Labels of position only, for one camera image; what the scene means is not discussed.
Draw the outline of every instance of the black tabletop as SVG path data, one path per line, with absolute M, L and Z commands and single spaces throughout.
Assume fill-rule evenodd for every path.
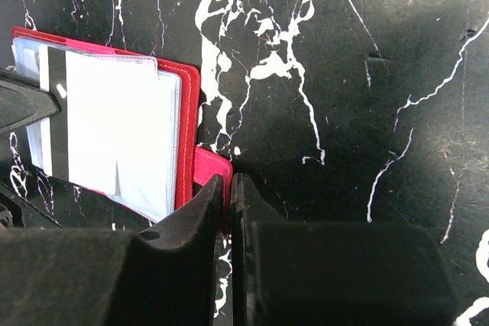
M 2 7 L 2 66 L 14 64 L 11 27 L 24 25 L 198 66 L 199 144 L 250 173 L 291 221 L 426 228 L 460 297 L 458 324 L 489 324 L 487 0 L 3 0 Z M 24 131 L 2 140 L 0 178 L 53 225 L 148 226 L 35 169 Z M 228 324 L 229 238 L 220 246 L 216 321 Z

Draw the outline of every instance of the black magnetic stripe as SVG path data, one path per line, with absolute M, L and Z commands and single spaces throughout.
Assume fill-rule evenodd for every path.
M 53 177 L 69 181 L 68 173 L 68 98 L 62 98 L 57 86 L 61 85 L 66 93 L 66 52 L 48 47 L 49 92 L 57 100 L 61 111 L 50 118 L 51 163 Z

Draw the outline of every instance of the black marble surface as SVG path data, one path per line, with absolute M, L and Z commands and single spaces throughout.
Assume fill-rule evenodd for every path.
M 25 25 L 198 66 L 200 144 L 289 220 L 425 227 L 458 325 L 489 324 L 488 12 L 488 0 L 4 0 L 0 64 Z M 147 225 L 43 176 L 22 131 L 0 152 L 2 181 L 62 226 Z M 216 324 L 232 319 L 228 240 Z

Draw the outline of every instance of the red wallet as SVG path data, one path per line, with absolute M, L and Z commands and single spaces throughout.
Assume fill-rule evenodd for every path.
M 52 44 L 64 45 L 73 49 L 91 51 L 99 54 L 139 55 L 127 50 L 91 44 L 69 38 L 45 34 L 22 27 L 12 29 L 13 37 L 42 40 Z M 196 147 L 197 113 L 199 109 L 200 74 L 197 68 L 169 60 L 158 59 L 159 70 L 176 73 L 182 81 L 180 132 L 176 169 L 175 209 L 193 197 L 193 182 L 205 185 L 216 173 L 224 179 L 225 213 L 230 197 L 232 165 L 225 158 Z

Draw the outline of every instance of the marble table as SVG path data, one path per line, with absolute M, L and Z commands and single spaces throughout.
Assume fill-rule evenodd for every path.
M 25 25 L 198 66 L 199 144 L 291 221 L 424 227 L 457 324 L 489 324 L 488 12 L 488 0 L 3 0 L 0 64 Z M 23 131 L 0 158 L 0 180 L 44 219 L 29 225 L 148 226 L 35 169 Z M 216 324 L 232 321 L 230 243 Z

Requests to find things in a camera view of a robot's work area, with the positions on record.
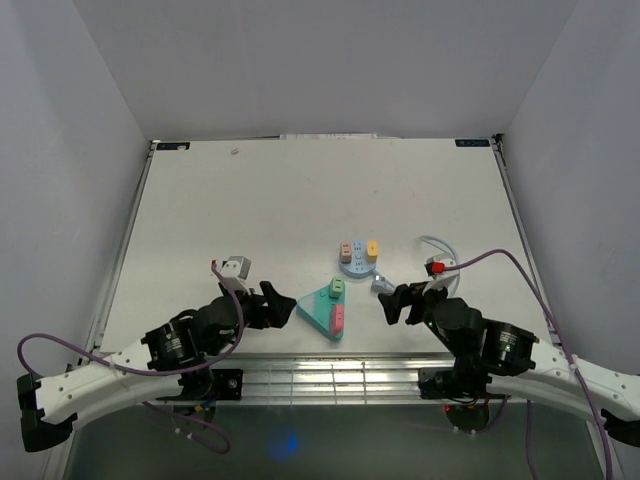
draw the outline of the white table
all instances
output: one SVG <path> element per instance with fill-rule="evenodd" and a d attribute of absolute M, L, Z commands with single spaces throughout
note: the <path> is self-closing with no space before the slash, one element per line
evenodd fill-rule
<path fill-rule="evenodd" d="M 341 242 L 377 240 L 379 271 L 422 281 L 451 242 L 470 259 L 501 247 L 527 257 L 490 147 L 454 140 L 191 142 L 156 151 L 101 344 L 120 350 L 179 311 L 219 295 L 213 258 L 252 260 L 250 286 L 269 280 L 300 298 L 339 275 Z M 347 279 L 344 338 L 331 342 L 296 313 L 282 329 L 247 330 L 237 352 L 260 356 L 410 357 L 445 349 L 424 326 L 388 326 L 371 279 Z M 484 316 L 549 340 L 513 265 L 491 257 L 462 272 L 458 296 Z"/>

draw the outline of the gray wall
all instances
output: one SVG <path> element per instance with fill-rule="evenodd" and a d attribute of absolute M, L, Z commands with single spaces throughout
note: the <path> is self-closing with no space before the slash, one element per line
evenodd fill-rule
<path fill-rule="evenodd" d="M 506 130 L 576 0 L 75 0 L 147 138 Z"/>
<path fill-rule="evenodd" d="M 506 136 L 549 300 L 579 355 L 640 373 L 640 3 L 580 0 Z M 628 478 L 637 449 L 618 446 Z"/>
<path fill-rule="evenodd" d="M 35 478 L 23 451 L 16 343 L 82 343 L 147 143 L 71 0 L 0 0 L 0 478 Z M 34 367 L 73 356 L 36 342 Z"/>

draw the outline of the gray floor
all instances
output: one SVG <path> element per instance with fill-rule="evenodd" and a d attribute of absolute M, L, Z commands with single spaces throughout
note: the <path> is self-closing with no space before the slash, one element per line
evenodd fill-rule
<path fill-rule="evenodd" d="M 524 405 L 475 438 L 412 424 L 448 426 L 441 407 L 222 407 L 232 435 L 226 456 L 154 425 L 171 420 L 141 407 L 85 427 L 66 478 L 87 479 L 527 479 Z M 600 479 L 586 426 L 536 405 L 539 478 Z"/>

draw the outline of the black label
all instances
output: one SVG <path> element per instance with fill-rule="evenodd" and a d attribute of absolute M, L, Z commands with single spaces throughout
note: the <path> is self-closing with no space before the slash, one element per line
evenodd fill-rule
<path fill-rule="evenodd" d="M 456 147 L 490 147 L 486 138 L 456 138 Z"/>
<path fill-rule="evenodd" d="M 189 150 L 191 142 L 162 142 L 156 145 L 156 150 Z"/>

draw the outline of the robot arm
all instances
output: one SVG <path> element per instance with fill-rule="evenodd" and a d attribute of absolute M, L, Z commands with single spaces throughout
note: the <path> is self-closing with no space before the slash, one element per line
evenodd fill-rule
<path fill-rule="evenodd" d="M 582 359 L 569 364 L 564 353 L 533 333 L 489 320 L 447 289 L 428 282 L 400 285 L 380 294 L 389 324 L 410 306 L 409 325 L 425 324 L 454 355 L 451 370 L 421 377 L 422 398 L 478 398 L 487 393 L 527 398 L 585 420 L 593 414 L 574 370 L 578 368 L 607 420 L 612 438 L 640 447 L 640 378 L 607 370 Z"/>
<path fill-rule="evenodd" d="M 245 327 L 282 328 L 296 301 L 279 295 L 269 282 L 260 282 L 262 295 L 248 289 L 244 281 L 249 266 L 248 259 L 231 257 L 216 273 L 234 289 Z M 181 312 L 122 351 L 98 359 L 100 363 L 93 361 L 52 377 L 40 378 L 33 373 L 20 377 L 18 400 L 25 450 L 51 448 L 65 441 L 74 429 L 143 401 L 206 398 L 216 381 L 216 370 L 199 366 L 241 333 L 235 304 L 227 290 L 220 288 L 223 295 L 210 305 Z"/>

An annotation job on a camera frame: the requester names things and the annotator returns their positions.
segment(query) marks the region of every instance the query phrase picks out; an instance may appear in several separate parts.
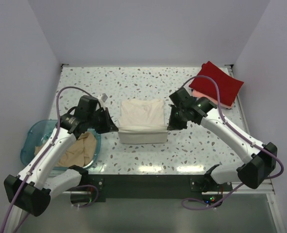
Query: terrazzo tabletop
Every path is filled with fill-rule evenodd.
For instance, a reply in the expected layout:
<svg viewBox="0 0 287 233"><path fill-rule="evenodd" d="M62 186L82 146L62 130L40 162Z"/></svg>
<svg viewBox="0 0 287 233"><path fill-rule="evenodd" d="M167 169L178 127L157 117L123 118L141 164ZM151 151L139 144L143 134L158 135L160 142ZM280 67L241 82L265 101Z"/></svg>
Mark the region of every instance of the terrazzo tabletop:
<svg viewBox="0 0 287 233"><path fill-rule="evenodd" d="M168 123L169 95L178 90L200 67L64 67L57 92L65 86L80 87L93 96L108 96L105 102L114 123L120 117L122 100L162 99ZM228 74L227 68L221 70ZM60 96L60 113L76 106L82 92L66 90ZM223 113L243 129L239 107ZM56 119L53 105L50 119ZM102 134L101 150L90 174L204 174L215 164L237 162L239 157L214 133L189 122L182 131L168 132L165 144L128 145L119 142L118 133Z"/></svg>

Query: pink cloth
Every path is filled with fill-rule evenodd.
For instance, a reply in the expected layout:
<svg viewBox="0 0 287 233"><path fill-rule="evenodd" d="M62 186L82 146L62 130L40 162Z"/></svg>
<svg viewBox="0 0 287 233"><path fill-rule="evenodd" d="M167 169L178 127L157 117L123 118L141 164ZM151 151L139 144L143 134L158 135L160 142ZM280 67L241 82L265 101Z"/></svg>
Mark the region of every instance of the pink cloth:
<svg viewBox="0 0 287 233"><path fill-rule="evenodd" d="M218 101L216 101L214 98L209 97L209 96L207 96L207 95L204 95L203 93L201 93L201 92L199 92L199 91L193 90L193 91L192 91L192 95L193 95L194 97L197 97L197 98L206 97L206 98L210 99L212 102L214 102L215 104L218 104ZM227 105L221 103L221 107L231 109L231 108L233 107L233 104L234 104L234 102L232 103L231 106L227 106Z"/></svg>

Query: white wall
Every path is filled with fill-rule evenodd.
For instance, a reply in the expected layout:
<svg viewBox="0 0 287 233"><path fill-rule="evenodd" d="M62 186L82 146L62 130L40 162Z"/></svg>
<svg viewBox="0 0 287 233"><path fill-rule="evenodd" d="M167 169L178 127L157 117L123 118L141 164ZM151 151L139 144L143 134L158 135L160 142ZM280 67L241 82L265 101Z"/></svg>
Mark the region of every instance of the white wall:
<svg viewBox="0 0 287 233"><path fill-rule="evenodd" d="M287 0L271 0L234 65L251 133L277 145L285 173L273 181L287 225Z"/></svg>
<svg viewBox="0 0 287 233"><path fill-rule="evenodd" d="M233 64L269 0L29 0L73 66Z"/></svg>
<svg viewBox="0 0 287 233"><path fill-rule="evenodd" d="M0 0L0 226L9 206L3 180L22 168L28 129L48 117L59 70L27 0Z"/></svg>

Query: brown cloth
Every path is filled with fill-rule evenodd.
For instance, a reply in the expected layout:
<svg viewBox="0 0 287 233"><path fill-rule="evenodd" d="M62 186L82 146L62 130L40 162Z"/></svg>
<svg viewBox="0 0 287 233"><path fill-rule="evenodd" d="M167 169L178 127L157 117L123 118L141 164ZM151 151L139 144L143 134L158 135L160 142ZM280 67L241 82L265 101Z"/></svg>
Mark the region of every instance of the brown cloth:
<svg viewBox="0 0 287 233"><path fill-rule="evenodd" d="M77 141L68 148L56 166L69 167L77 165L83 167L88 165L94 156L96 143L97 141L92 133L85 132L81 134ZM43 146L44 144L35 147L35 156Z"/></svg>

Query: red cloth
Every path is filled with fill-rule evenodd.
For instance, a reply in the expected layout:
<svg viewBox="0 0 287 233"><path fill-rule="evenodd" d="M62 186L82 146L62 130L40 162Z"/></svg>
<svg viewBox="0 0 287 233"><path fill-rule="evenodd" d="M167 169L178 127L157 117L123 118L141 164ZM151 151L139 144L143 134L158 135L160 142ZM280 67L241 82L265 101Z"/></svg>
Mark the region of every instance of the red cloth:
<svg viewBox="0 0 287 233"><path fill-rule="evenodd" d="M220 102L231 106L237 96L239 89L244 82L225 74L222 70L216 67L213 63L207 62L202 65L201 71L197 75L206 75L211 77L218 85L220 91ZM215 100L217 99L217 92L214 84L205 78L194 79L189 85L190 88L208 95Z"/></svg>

To do:
Reproduce, exactly as they stand in the data above, the lines from the one that holds "Draw the outline of every instance of the black marble" to the one that holds "Draw the outline of every instance of the red", inclusive.

Response area:
Draw the outline of every instance of the black marble surface as SVG path data, one path per line, with absolute M, L and Z commands and single spaces throughout.
Assume fill-rule evenodd for every path.
M 25 25 L 198 66 L 200 144 L 289 220 L 425 227 L 458 325 L 489 324 L 488 12 L 488 0 L 4 0 L 0 64 Z M 147 225 L 43 176 L 22 131 L 0 152 L 2 181 L 62 226 Z M 216 324 L 232 319 L 228 240 Z

Draw the outline of every instance of the red wallet as SVG path data, one path per line, with absolute M, L and Z commands and single spaces throughout.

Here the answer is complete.